The 4 GB Compute Module 4 and Compute Module 5 have gone up by $5 or 11 percent to $50, and the 8 GB variants have risen 12 percent to $95. Raspberry Pi 500 customers can now expect to pay $100 rather than $90, and the Raspberry Pi Development Kit for Compute Module 5 has risen $5 to $135.

As far as the Compute Module 4 is concerned, the move is a reversal of the price reduction made in May.

According to Upton, "1 GB and 2 GB products are not affected, as the impact of the memory price increases is not so pronounced at these densities."

During an earnings call in September, Raspberry Pi CFO Richard Boult said the company's margins were larger on the higher-density memory variants.

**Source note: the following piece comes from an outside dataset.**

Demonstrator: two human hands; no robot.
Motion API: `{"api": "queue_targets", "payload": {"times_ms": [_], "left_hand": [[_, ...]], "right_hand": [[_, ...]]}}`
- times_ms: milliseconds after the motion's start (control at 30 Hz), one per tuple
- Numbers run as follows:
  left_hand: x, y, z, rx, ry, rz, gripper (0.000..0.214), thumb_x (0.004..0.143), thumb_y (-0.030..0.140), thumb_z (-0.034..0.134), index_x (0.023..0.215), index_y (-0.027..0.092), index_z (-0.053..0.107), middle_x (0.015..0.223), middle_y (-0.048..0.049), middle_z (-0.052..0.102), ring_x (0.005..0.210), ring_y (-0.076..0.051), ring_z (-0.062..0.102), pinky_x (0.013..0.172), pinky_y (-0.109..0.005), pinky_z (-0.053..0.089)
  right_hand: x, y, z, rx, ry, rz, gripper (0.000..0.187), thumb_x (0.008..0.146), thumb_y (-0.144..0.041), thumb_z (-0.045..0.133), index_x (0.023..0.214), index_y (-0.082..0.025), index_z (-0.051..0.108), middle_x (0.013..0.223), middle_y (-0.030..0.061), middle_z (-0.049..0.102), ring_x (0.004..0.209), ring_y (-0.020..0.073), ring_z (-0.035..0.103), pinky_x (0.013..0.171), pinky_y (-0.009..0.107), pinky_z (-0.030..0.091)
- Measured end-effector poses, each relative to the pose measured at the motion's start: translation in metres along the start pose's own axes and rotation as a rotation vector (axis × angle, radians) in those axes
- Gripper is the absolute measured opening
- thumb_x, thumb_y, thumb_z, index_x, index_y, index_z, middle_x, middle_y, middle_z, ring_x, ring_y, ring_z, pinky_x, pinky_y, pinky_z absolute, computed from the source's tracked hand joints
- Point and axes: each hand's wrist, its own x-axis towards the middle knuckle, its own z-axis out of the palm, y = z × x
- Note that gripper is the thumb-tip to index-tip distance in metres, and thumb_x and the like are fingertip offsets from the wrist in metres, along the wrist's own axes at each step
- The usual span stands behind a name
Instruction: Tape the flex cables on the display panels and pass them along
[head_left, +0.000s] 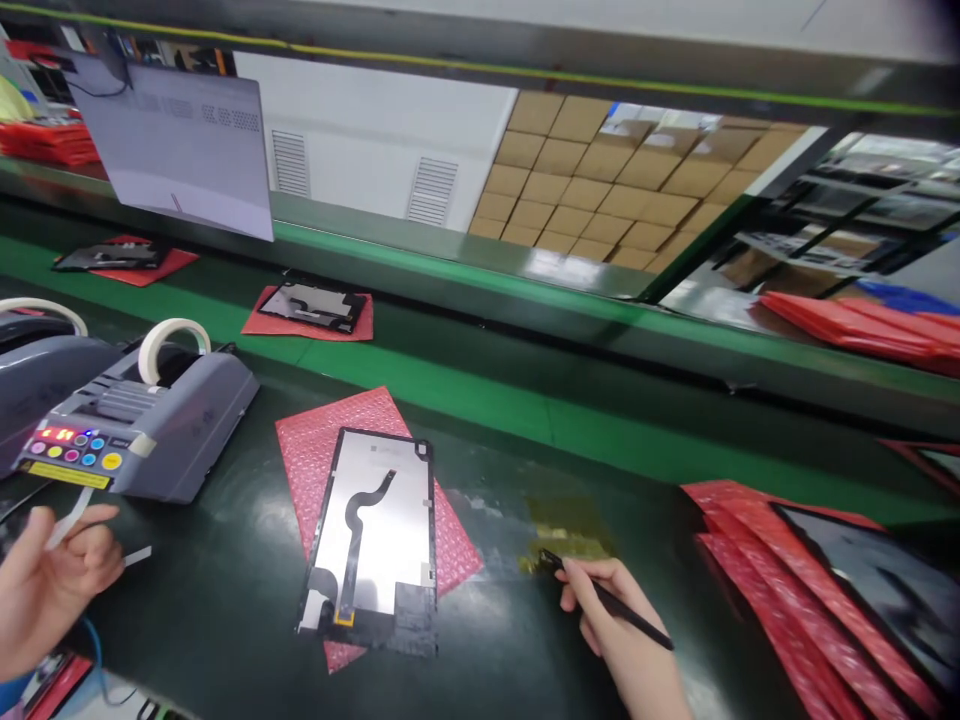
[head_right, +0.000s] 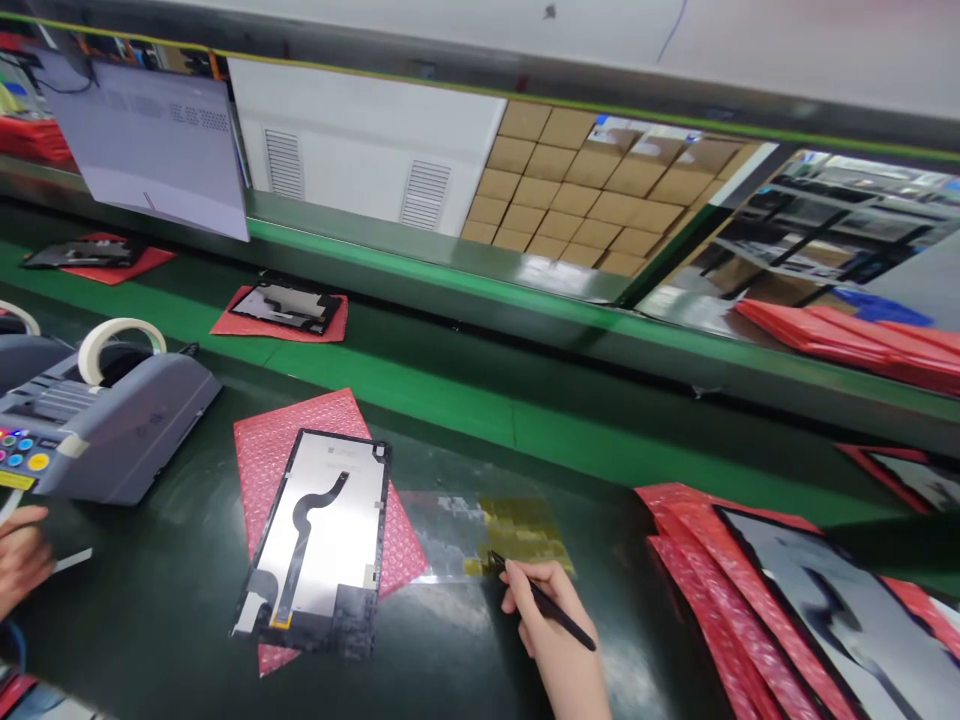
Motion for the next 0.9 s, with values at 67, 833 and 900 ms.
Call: {"api": "queue_targets", "payload": {"times_ms": [67,833,900], "left_hand": [[-0.003,0.008,0.011,-0.057,0.028,-0.049,0.037,0.068,0.061,0.078,0.071,0.025,0.071,0.045,0.0037,0.043,0.037,-0.013,0.04,0.035,-0.027,0.046],[-0.043,-0.039,0.141,1.051,-1.015,0.932,0.055,0.09,0.04,0.072,0.141,0.028,0.055,0.154,-0.0136,0.049,0.147,-0.037,0.038,0.121,-0.067,0.006],[-0.044,-0.041,0.145,1.107,-1.008,0.986,0.057,0.09,0.042,0.073,0.141,0.026,0.055,0.156,-0.0155,0.046,0.147,-0.041,0.036,0.12,-0.069,0.008]], "right_hand": [[0.003,-0.001,-0.001,-0.007,-0.012,0.009,0.06,0.059,-0.075,0.079,0.066,-0.017,0.064,0.049,-0.0022,0.059,0.026,0.0042,0.037,0.027,0.017,0.025],[0.004,-0.007,-0.006,-0.06,-0.023,0.035,0.059,0.058,-0.074,0.08,0.067,-0.017,0.068,0.064,0.0058,0.073,0.028,0.004,0.039,0.029,0.019,0.029],[0.004,-0.008,-0.005,-0.04,-0.01,0.03,0.059,0.056,-0.074,0.082,0.063,-0.017,0.067,0.061,0.0058,0.072,0.028,0.0036,0.038,0.028,0.019,0.027]]}}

Upton noted it had sufficient supplies of the lower-density memory chips to get through the rest of 2025 and into 2026.

Of the increases, the CEO said: "We look forward to reversing them once memory prices return to their long-term downward trajectory." He did not give an indication of when that might happen.

Memory makers are already prioritizing production of higher margin HBM, and analysts predicted last year it would have implications for DRAM.

At the end of September, memory-maker Micron said it had nearly sold out of the HBM it will produce in 2026, and the company's chief business officer noted "extreme shortages at customers."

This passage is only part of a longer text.